Ruínas são rugas do passado no presente. São memórias que assolam o espaço, lembranças de um tempo que, há muito, já se foi. Projetam um estranho sentimento de estranheza ao visitante de áureos tempos, e uma falsa sensação de nostalgia ao neófito.
Em “Pietá” (Coréia do Sul, 2012) , uma árvore é plantada diante de um velho e abandonado edifício. É uma espécie de comemoração do reencontro entre Kang-do, um absurdamente solitário e violento cobrador de dívidas, e sua mãe, anos após o abandono materno. A velha construção, entretanto, é muito mais do que mero coadjuvante na cena. Embora não se torne onipresente no decorrer do filme, veremos, no final, que o plantio da árvore não poderia ser em outro lugar. Vingança e hostilidade se simbolizam nas ruínas, como monumental ódio e amargura que, para se consumarem, simulam-se doçura. O prédio é uma quase morte, posto que já não representa mais vida. Pouco importa as lembranças evocadas pelas paredes decadentes. Não há mais vida. Não há mais esperança. Em um percurso estranho, angustiante, passamos perplexos pela violência, amor, redenção e morte.

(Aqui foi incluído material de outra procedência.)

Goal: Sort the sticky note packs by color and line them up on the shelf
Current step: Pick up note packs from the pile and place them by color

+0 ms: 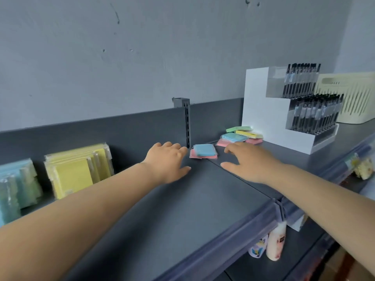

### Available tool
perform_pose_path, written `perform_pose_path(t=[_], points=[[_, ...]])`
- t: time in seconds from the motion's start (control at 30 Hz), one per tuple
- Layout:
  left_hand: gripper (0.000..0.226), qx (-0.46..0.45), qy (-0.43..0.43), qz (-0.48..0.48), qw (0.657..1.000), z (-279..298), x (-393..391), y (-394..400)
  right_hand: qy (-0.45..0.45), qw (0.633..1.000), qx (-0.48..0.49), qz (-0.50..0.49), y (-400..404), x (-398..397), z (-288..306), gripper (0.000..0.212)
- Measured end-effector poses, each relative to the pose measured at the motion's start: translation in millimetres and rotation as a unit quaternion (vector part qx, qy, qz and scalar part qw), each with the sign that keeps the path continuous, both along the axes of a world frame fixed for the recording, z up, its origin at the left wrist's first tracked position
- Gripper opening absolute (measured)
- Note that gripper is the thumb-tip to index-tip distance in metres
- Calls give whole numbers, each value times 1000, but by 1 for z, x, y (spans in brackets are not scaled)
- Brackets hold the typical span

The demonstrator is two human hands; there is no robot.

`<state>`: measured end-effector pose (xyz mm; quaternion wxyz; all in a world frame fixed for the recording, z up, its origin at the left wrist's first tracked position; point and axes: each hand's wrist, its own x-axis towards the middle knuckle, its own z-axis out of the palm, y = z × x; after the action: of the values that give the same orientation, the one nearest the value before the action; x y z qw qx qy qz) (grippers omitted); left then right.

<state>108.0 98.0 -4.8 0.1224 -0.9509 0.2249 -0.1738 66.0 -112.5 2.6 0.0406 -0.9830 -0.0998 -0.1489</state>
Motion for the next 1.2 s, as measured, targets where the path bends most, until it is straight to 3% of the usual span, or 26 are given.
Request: perform_pose_path(t=[0.4,0.63,0.77,0.9,1.0,1.1,1.2], points=[[43,-80,48,-32,995,-13,70,-22,86,987,129,32,-10,103,-1,40],[49,-128,104,17,986,-23,92,-25,149,982,106,44,-7,145,3,56],[52,-155,126,28,979,-27,99,-27,205,976,36,65,-4,162,-1,46],[57,-198,143,50,968,-31,102,-31,176,976,109,67,-11,171,1,56],[61,-250,161,84,951,-31,106,-35,147,970,181,73,-26,179,5,42],[63,-313,158,112,930,-33,110,-39,146,940,295,96,-39,186,10,24],[46,-329,163,134,921,-30,110,-47,149,916,350,128,-47,188,15,18]])
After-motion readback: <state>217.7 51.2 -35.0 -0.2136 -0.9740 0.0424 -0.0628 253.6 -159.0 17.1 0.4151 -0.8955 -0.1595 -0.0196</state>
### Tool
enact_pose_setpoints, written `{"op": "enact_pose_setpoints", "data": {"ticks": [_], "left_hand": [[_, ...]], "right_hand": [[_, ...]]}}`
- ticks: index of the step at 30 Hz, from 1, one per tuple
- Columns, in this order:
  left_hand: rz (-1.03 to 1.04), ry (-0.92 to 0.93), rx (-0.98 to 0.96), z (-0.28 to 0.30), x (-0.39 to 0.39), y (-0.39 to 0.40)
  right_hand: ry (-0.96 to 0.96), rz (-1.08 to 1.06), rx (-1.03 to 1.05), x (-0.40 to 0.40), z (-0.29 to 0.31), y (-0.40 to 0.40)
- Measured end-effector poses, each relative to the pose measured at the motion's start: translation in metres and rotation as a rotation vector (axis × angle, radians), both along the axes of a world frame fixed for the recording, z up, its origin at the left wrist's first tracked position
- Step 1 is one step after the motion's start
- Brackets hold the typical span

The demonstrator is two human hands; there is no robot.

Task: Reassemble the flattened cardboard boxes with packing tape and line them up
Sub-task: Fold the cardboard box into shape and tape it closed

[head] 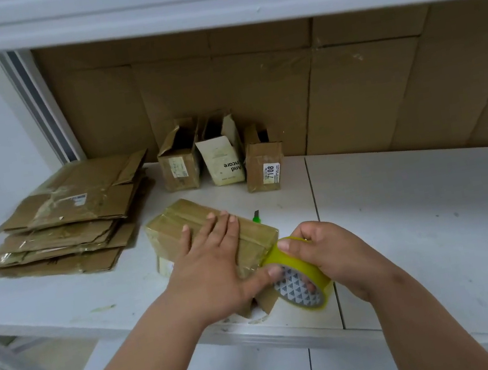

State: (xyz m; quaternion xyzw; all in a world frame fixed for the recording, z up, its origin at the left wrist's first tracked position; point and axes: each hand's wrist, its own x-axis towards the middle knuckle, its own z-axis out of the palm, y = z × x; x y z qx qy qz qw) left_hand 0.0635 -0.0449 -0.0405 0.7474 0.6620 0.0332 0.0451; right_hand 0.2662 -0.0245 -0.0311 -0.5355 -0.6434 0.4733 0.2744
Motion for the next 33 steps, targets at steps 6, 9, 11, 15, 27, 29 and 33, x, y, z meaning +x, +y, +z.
{"op": "enact_pose_setpoints", "data": {"ticks": [6, 9, 11, 15, 27, 29, 33], "left_hand": [[-0.188, -0.157, 0.086, -0.006, -0.029, 0.021], [-0.168, -0.306, 0.193, -0.013, -0.045, 0.031], [-0.152, -0.328, 0.208, -0.018, -0.051, 0.035], [-0.103, -0.414, 0.143, -0.018, -0.056, 0.042], [-0.081, -0.402, 0.063, -0.026, -0.068, 0.056], [-0.086, -0.406, 0.047, -0.027, -0.072, 0.058], [-0.055, -0.479, 0.056, -0.029, -0.073, 0.060]], "right_hand": [[0.086, 0.050, -0.045, -0.001, -0.019, 0.007], [0.255, 0.143, -0.142, -0.009, -0.025, 0.007], [0.317, 0.194, -0.161, -0.017, -0.031, 0.007], [0.357, 0.259, -0.196, -0.027, -0.044, 0.007], [0.274, 0.232, -0.173, -0.038, -0.054, 0.011], [0.276, 0.241, -0.171, -0.037, -0.055, 0.011], [0.310, 0.262, -0.186, -0.033, -0.056, 0.011]]}}
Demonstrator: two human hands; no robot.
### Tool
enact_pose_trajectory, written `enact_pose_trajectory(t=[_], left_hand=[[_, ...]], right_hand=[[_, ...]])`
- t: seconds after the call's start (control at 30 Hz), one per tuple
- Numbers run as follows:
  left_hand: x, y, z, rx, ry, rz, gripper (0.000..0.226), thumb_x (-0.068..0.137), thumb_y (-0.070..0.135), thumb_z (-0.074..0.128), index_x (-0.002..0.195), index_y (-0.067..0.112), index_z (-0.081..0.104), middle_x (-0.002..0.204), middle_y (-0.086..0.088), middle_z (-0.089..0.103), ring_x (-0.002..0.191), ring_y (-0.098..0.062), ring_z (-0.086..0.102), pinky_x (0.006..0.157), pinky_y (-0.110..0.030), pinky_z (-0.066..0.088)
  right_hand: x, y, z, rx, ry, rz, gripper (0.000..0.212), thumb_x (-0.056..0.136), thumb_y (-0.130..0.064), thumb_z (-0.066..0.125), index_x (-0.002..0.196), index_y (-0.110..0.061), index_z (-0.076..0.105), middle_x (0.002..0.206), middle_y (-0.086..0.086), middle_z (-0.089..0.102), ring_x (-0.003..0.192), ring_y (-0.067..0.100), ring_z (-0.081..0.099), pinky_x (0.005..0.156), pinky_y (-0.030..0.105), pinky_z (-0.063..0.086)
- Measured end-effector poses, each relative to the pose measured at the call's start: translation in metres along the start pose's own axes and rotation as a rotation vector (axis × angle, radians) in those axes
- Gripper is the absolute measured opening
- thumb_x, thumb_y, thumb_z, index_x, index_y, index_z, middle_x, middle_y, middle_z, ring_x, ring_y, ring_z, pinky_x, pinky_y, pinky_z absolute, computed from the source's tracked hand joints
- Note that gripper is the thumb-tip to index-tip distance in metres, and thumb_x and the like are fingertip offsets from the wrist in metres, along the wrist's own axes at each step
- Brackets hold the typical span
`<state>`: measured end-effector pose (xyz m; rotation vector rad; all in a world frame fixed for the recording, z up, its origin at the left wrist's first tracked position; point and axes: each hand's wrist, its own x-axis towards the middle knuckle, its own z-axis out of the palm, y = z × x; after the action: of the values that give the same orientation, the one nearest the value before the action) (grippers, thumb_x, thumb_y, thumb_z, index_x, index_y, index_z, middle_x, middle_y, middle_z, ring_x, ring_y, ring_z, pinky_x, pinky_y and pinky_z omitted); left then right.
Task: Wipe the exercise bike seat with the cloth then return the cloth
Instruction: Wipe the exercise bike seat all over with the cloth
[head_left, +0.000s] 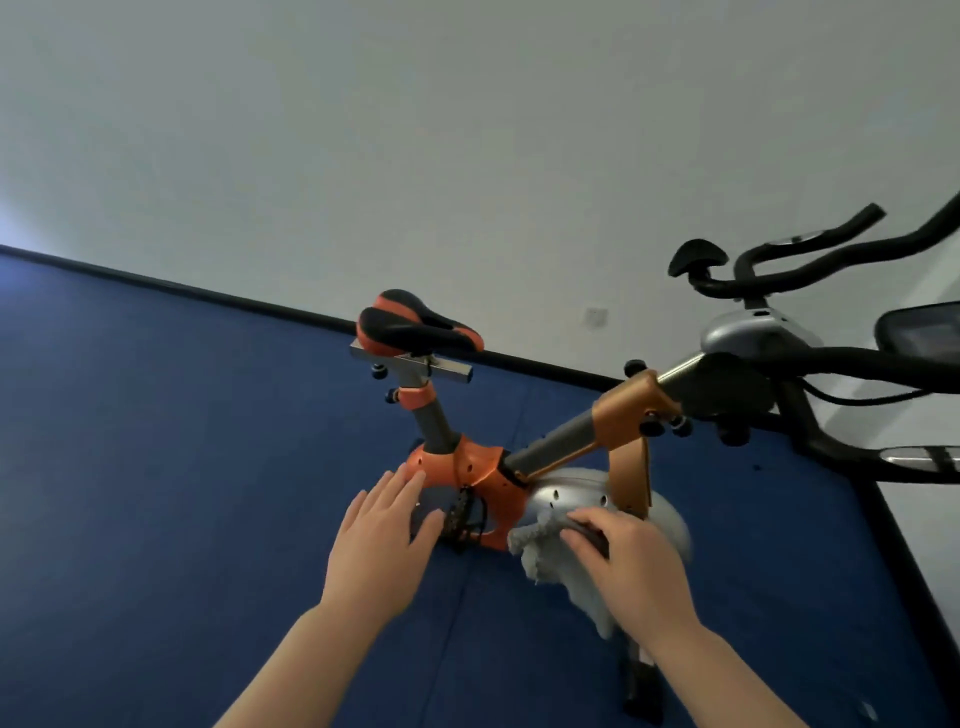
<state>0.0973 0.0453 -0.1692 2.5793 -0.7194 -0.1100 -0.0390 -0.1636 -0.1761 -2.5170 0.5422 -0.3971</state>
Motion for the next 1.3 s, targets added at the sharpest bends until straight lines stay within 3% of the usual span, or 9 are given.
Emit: enact_pose_trajectory(t=[0.3, 0.4, 0.9, 1.07, 1.3], left_hand=[[0.039, -0.093, -0.044, 0.003, -0.052, -0.039, 0.058, 0.096, 0.048, 0.03, 0.149, 0.027, 0.016, 0.158, 0.008, 0.01, 0.145, -0.008, 0.005, 0.118, -0.029, 0.004], [0.056, -0.105, -0.05, -0.04, -0.05, -0.053, 0.058, 0.096, 0.047, 0.031, 0.149, 0.027, 0.016, 0.158, 0.008, 0.009, 0.145, -0.008, 0.005, 0.118, -0.029, 0.004], [0.214, -0.148, -0.078, -0.004, 0.005, -0.059, 0.056, 0.097, 0.047, 0.03, 0.148, 0.029, 0.016, 0.158, 0.009, 0.009, 0.144, -0.007, 0.004, 0.117, -0.026, 0.002], [0.258, -0.153, -0.068, -0.042, -0.014, -0.029, 0.056, 0.096, 0.046, 0.032, 0.148, 0.029, 0.019, 0.157, 0.009, 0.012, 0.144, -0.006, 0.006, 0.116, -0.025, 0.002], [0.325, -0.172, -0.059, -0.099, -0.09, -0.006, 0.054, 0.097, 0.045, 0.033, 0.147, 0.031, 0.018, 0.157, 0.009, 0.014, 0.144, -0.008, 0.009, 0.117, -0.028, 0.004]], right_hand=[[0.062, -0.095, 0.064, -0.004, 0.034, -0.028, 0.012, 0.09, -0.033, 0.064, 0.101, -0.03, 0.07, 0.087, -0.012, 0.072, 0.081, 0.005, 0.065, 0.071, 0.021, 0.051], [0.087, -0.111, 0.077, -0.016, 0.014, -0.035, 0.014, 0.091, -0.035, 0.061, 0.101, -0.03, 0.068, 0.086, -0.011, 0.072, 0.08, 0.006, 0.065, 0.073, 0.029, 0.055], [0.248, -0.131, 0.124, 0.097, 0.03, -0.055, 0.012, 0.089, -0.038, 0.063, 0.098, -0.035, 0.07, 0.086, -0.015, 0.072, 0.082, 0.007, 0.065, 0.07, 0.032, 0.054], [0.296, -0.135, 0.13, 0.151, 0.091, -0.024, 0.011, 0.088, -0.031, 0.067, 0.097, -0.028, 0.073, 0.083, -0.012, 0.074, 0.078, 0.007, 0.067, 0.068, 0.033, 0.056], [0.341, -0.127, 0.141, 0.157, 0.161, 0.126, 0.01, 0.088, -0.031, 0.068, 0.096, -0.028, 0.073, 0.083, -0.015, 0.071, 0.08, 0.002, 0.066, 0.068, 0.018, 0.051]])
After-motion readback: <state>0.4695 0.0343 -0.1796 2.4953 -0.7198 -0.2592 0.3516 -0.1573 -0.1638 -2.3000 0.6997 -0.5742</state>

Mas nem sempre as ruínas são hostis ao estranho. São refúgios para os marginalizados, destituídos de qualquer esperança de um lugar salubre para chamar de lar. Em “Para sempre Lilya” (Suécia, 2002), a protagonista adolescente e seu amigo Volodya, de apenas doze anos, encontram abrigo em um predio abandonado na periferia de uma anônima cidade soviética (a gravação foi feita em Paldiski, cidade estoniana). É o lar de Volodya, depois de ser expulso de casa pelo pai alcoolatra. Volodya encontra em Lilya sua referência humana. Apaixona-se. Amor impossível, óbvio. Se o amor o anestesia da dor da vida, em Lilya a impulsiona para uma nova vida fora de seu país. A Suécia a esperaria para viver uma vida digna, junto ao “homem-que-se-importava-de-verdade-com-ela”. Ao se ver amarrada, na Suécia, a um esquema de exploração sexual, chega a vez de Lilya, agora também sem amor, se deparar com a crueza da realidade dura, violenta, sem alternativa à dor. O velho predio administrativo soviético em ruínas era, de fato, muito mais acolhedor e protetor do que qualquer esperança de uma vida decente. Volodya amava Lilya. Em Volodya estava, mais do que seu presente: estava seu futuro. O amor era vida.
Em Lilya, mais do que em Kang-do, a melancolia sai do personagem e toma todo o ambiente, em fluxo constante. As ruínas, antes uma espécie de conforto provisório, acabam sendo apenas a antesala da decadência da vida. Para Kang-do, as ruínas foram uma porta para a morte. Nesse mundo de muitos desejos e pouquíssimas realizações, o fardo do fracasso é observar as ruínas dos sonhos. Sonhos que se esfacelam aos borbotões. Estaria certa Luciana Berlinck (Melancolia: rastros de dor e de perda, p. 154), ao dizer que “se tudo é descartável e efémero, tudo se torna imediatamente ruína e a própria sociedade, imersa em ruínas, é melancólica. Eis porque o homem melancólico não é excepcional nesta sociedade, ele é o comum”? Sinceramente, não sei. Entretanto, ser “comum” já traz alguma esperança de normalidade.